**MATERIAL PROVIDED**:
○ ○ ○ ○ ○
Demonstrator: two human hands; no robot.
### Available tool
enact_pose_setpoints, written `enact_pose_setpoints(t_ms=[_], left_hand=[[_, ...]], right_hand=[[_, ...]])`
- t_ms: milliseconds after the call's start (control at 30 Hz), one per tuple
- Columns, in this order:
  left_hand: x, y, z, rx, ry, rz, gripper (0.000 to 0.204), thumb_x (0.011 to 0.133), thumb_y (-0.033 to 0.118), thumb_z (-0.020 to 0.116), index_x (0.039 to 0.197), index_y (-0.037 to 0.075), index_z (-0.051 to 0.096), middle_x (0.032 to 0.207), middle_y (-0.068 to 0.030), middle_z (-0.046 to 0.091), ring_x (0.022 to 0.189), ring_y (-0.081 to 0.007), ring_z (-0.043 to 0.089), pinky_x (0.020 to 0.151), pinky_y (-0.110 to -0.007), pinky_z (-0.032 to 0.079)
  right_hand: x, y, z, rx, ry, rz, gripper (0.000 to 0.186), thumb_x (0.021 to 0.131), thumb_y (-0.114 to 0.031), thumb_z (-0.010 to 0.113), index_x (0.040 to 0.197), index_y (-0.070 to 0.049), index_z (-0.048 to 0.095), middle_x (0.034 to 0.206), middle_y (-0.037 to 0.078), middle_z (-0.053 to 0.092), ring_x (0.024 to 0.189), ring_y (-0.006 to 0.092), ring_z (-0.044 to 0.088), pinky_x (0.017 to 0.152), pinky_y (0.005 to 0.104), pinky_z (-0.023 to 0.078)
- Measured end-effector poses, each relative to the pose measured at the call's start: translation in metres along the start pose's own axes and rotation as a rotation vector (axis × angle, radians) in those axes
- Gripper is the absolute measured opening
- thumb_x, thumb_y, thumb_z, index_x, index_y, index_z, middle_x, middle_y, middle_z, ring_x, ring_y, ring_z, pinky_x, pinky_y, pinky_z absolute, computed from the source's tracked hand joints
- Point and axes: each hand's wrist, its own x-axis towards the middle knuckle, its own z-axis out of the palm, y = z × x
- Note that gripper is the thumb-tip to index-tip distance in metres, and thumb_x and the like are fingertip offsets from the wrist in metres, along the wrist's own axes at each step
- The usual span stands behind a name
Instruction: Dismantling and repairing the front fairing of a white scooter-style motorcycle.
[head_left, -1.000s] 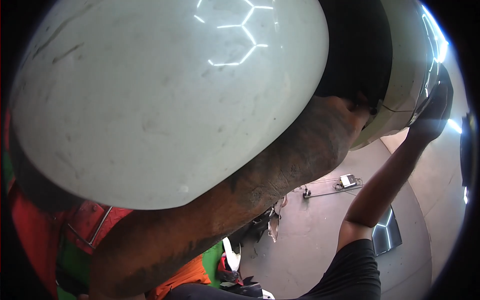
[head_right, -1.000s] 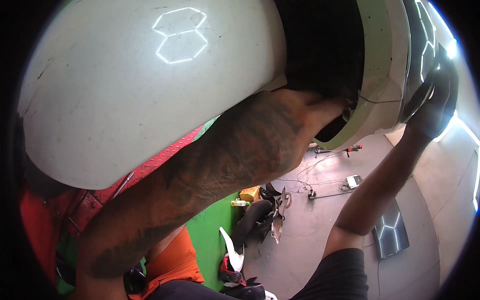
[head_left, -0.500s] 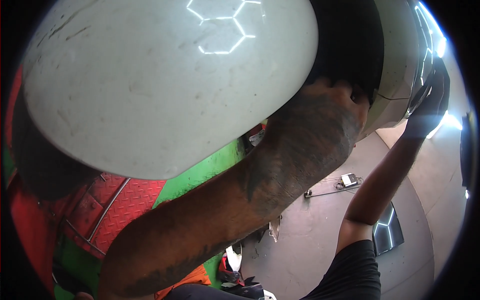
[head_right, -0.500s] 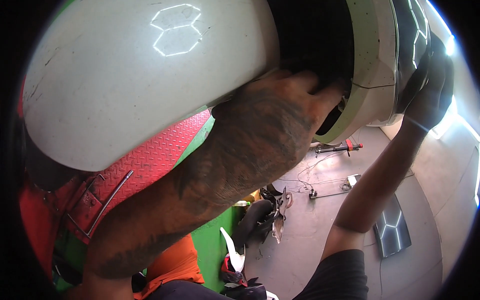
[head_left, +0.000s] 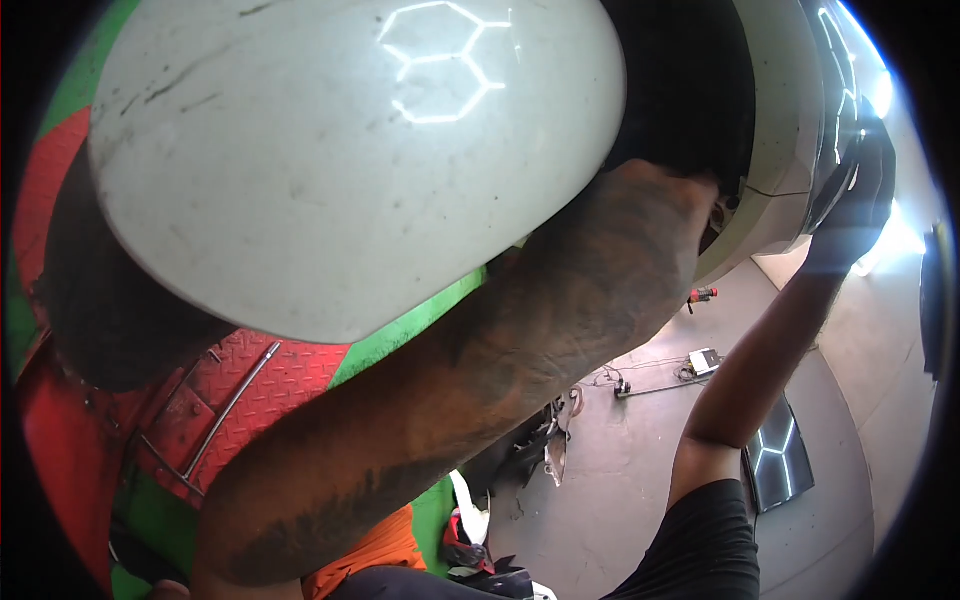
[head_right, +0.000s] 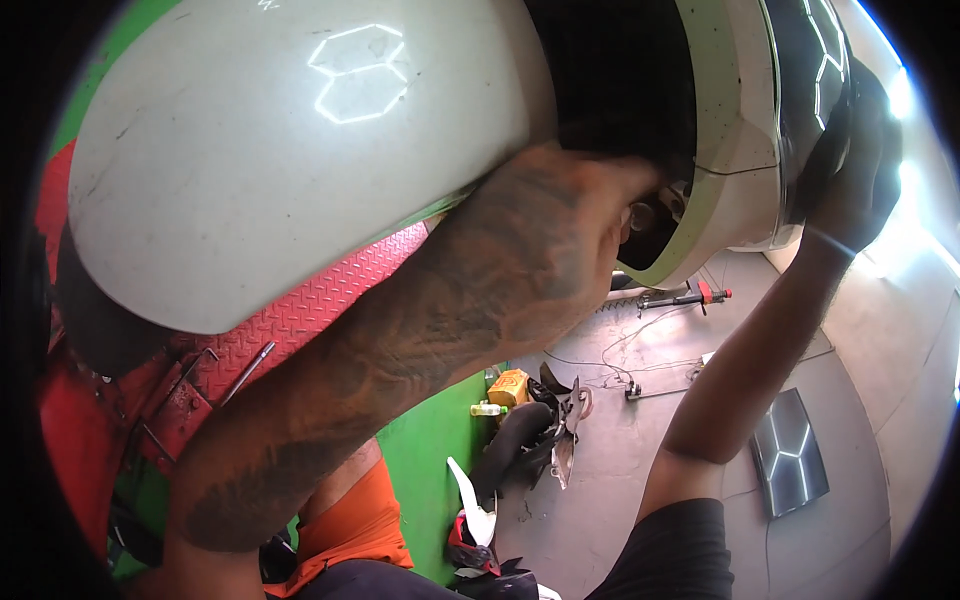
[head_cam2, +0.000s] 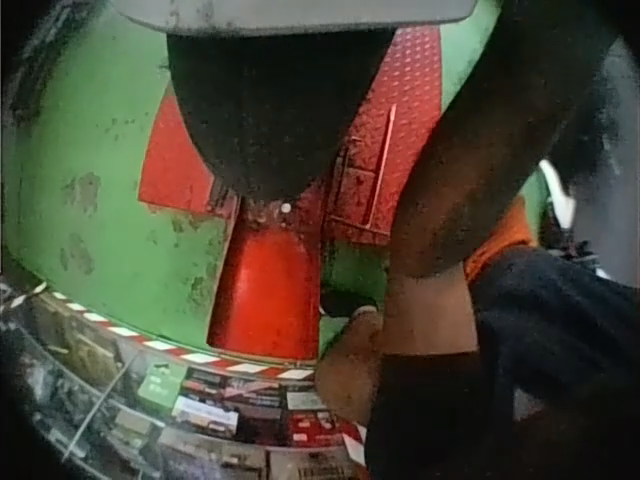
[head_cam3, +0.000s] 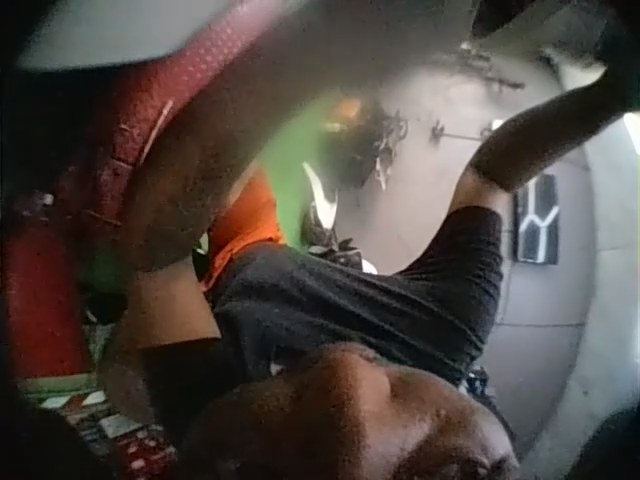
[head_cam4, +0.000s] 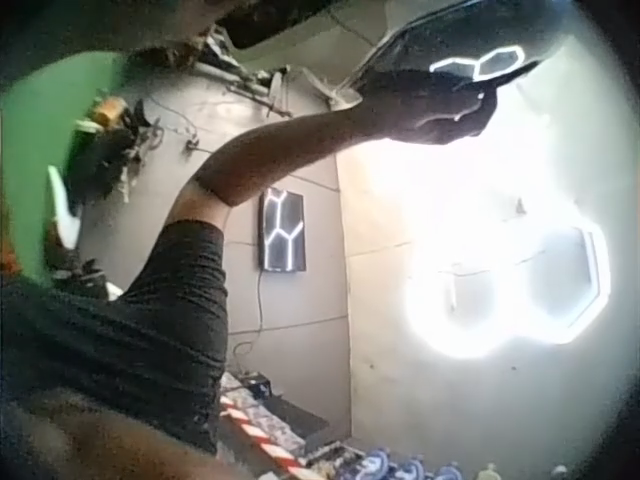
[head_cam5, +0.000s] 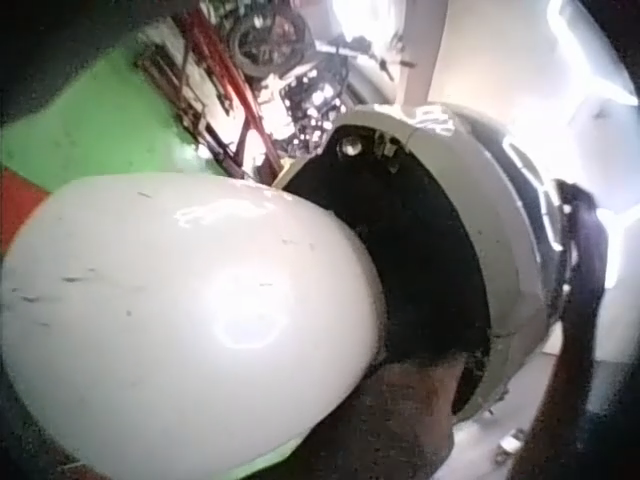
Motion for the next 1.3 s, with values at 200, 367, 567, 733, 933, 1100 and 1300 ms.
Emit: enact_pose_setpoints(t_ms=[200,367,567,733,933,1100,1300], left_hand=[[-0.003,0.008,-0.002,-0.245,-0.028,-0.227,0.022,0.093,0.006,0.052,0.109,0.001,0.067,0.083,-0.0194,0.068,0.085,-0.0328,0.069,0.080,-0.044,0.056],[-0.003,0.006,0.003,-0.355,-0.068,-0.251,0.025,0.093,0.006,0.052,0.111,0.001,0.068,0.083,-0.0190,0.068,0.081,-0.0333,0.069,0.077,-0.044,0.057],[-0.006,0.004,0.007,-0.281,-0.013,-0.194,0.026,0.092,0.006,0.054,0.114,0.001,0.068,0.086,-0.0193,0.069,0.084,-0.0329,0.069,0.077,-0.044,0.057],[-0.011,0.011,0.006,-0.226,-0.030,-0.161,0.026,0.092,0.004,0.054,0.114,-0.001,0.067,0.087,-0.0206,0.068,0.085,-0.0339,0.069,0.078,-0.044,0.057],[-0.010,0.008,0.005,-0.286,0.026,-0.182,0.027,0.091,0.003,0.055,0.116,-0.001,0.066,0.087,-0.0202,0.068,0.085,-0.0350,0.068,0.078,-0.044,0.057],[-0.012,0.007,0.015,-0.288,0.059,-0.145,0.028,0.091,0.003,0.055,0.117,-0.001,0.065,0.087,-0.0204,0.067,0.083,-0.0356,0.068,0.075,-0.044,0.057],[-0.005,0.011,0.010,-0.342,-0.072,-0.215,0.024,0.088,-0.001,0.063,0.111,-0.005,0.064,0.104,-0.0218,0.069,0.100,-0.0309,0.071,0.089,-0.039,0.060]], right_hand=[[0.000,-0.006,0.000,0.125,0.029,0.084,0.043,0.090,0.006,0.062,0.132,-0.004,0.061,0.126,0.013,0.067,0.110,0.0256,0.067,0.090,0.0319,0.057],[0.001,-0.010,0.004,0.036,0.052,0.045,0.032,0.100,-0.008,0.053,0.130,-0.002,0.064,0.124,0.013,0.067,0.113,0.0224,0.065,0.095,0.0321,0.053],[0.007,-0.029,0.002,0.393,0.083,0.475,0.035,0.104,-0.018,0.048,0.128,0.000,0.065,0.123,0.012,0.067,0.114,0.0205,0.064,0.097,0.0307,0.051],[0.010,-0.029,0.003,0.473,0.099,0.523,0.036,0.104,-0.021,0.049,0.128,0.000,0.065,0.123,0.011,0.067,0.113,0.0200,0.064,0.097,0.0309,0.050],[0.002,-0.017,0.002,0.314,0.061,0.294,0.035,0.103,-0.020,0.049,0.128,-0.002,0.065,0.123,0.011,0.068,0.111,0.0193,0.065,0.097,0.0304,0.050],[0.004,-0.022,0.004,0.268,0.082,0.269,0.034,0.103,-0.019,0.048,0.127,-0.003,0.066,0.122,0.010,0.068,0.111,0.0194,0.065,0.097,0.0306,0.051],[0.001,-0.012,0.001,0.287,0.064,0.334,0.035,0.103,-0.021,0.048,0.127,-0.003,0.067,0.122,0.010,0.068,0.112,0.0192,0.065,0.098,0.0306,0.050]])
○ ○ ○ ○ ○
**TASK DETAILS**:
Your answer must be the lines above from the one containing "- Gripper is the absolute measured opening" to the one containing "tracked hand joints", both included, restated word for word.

**ANSWER SECTION**:
- Gripper is the absolute measured opening
- thumb_x, thumb_y, thumb_z, index_x, index_y, index_z, middle_x, middle_y, middle_z, ring_x, ring_y, ring_z, pinky_x, pinky_y, pinky_z absolute, computed from the source's tracked hand joints

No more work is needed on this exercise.